1. Focus on Public Governance. One topic that repeatedly arose was the need to invest in good public governance as a core asset of economic development. As one of our presenters noted during the fellowship, “the Abbey lasts longer than the Abbot.” The durability of institutions was reinforced throughout this fellowship. This emphasis on the durability of institutions in Europe pointed to a gap in our approach in the United States in relation to innovation,  which in our rural region frequently focuses disproportionately on the private sector. But it is equally important, especially in a time of rapid change, to analyze innovation within public institutions and their ability to adapt in order to create flexible responses to a myriad of complex challenges.

2. Increased Collaboration Between Private Industry, University Partners, and Elected Officials to Advocate for Bold Investments. MMF highlighted the premise that leaders do not just express public will, but can lead the public to new ground. The ability to do so requires courage and some calculated risk, but the opportunity to significantly move a transformative project forward can be further facilitated by collaborating directly with industry. One such example was highlighted for us during a visit to Bilbao, Spain. Bilbao faced a similar post-industrial trajectory to the Columbia Gorge region of Oregon and Washington, in that it faced an economic shock with the sudden loss of a primary industry, moved through a period of recovery bolstered by strategic industry sector investments, and is now starting to deal with complex challenges and redefining solution sets.
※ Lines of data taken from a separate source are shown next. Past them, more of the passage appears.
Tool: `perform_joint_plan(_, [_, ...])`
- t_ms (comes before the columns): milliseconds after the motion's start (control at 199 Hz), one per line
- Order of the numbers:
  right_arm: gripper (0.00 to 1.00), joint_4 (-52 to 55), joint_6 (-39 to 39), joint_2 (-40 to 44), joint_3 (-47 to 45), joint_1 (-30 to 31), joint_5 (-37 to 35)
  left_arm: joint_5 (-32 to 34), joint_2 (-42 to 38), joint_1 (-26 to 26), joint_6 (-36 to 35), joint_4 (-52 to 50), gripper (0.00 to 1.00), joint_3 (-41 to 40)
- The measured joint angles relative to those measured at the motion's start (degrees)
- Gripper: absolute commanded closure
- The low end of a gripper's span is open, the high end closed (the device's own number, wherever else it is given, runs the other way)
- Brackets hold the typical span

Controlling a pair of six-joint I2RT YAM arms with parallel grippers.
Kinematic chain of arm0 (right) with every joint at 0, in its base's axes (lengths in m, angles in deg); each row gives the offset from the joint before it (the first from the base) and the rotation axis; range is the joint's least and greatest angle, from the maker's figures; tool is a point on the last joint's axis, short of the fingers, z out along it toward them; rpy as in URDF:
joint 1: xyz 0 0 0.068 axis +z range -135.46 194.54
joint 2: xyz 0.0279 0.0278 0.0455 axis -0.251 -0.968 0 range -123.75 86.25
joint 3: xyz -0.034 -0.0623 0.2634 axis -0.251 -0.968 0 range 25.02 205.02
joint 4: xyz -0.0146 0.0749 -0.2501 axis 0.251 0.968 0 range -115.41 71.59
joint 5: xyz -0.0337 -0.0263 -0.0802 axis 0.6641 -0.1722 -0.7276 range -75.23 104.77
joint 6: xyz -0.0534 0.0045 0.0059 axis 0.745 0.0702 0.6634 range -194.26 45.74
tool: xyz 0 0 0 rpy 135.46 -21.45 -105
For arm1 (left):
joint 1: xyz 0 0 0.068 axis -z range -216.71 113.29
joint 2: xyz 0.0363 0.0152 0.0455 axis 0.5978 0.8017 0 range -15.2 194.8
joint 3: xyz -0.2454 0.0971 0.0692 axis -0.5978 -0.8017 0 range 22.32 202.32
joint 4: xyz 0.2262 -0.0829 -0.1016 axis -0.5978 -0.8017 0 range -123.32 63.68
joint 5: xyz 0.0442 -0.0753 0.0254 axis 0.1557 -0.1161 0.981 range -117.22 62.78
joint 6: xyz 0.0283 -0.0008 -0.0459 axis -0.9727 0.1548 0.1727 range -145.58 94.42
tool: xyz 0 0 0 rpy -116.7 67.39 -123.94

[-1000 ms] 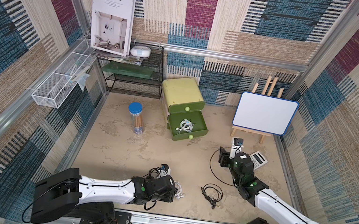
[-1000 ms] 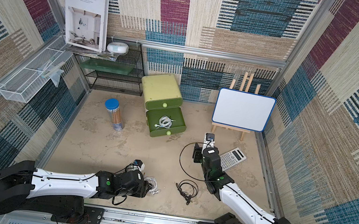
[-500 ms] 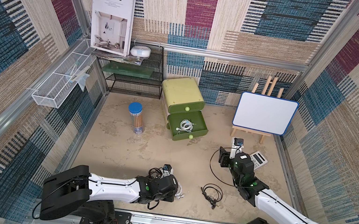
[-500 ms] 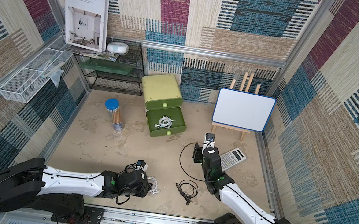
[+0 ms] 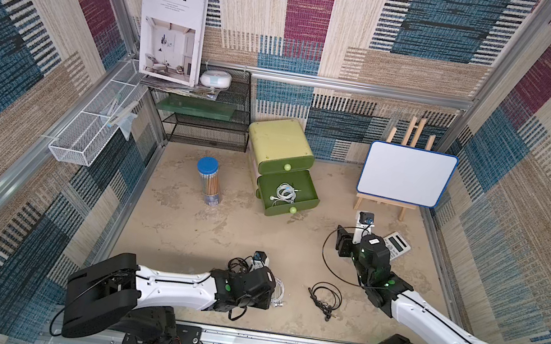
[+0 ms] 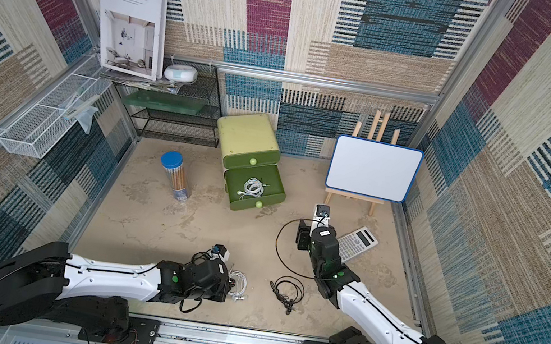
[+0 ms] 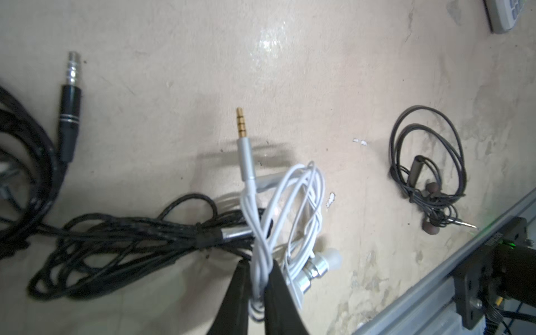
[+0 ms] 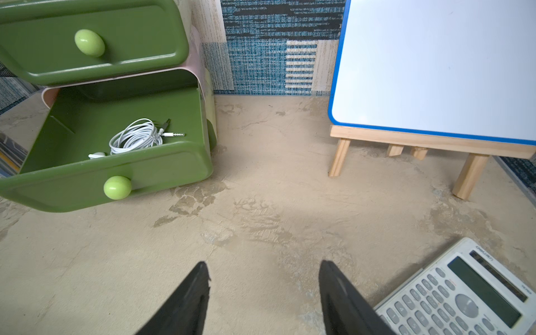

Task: Place the wired earphones into the drawer by color
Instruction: Pick up the wired earphones from the center of the board, then place the wired earphones in the drawer.

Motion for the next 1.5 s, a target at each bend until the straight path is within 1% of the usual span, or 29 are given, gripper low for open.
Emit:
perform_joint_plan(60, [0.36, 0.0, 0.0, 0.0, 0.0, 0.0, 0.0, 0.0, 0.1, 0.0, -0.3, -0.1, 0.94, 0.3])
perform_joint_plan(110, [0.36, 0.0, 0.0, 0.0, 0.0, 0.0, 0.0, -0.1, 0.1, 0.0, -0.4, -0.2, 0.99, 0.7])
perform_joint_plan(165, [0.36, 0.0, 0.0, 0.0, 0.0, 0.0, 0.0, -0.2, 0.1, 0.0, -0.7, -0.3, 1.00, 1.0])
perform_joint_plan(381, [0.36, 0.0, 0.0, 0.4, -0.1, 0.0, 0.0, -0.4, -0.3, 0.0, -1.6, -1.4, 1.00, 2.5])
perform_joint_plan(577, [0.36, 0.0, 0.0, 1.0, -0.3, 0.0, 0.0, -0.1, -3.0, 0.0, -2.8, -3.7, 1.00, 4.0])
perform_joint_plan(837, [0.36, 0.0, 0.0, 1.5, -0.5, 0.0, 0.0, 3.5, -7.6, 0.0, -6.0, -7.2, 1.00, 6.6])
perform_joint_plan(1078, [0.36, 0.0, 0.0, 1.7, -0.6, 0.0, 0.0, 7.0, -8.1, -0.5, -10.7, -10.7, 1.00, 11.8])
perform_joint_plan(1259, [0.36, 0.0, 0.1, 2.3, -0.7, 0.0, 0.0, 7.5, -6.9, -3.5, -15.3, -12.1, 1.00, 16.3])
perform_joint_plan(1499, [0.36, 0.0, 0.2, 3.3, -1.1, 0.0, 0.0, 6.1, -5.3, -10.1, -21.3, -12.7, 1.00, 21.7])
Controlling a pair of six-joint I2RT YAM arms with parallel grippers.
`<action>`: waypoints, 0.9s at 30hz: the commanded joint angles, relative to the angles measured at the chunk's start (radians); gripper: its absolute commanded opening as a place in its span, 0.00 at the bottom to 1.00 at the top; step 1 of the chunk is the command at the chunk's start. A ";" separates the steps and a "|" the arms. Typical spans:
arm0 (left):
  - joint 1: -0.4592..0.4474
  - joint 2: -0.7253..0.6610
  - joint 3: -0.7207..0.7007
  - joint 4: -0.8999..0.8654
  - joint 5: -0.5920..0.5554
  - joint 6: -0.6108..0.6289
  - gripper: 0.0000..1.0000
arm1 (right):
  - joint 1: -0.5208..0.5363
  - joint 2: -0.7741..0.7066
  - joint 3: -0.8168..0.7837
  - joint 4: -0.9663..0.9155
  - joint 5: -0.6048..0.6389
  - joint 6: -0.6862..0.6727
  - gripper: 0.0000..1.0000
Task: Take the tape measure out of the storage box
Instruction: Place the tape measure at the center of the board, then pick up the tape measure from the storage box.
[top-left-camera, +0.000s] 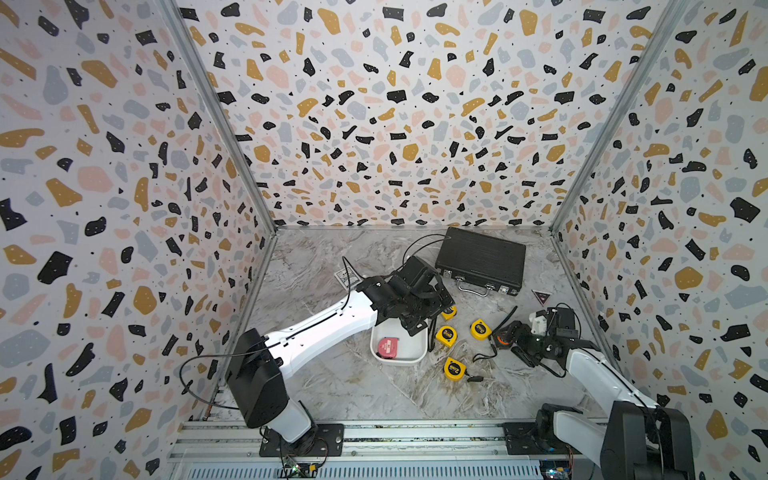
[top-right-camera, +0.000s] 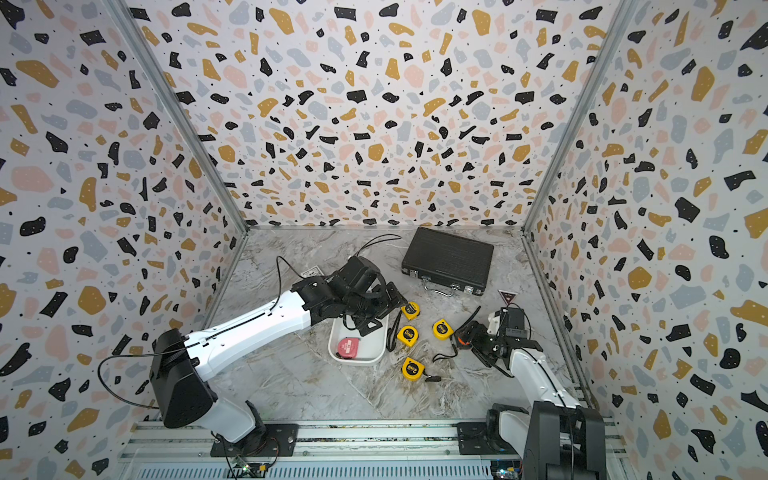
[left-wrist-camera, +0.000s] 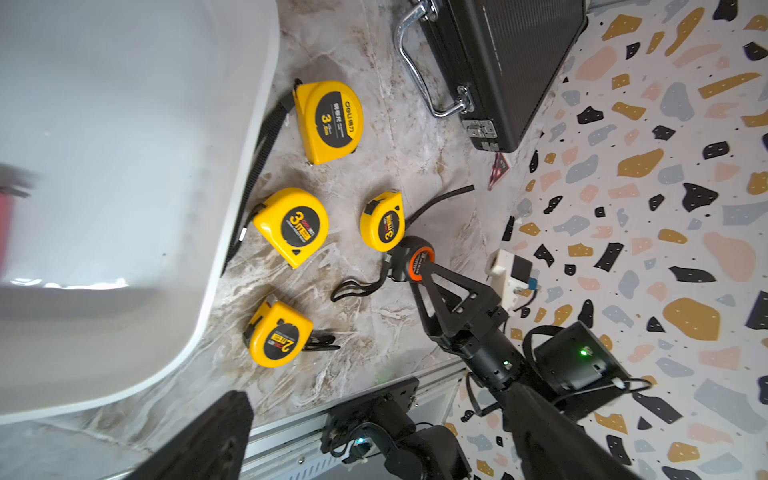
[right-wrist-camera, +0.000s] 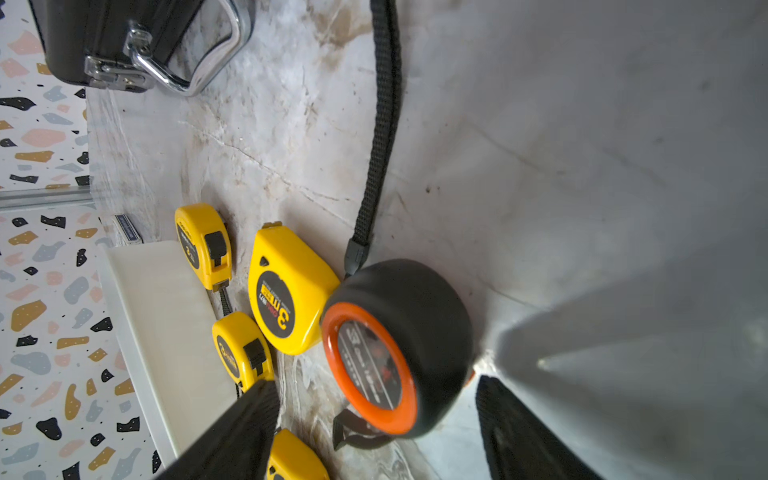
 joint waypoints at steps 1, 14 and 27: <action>0.019 -0.020 0.021 -0.093 -0.045 0.090 1.00 | -0.003 -0.027 0.052 -0.104 0.015 -0.056 0.82; 0.052 0.089 0.069 -0.403 -0.208 0.434 1.00 | 0.021 -0.128 0.129 -0.231 -0.091 -0.095 0.88; 0.052 0.197 0.001 -0.408 -0.285 0.566 0.94 | 0.176 -0.179 0.171 -0.166 -0.081 0.041 0.92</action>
Bilbao has adopted a shared, cross-sector  vision for redevelopment of a former industrial space. The Zorrotzaure master plan for this site is a major urban renewal project that aims to spur economic development. Their approach is unique in the level of collaboration between leaders in the public and private sectors. Their shared vision for redevelopment is advocated not just by city leadership but is also reflected in conversations with business leaders as they have positioned the project to be responsive to industry needs.

Industry may provide a more significant lever to drive the changes a community hopes to achieve than public policy can, but adaptable and innovative public institutions are necessary to provide stability and opportunity for economic prosperity. Both should be recognized and reflected in our regional economic development framework.

Amanda Hoey, executive director for the Mid-Columbia Economic Development District in Oregon and Washington States, is a Spring 2017 American Marshall Memorial Fellow.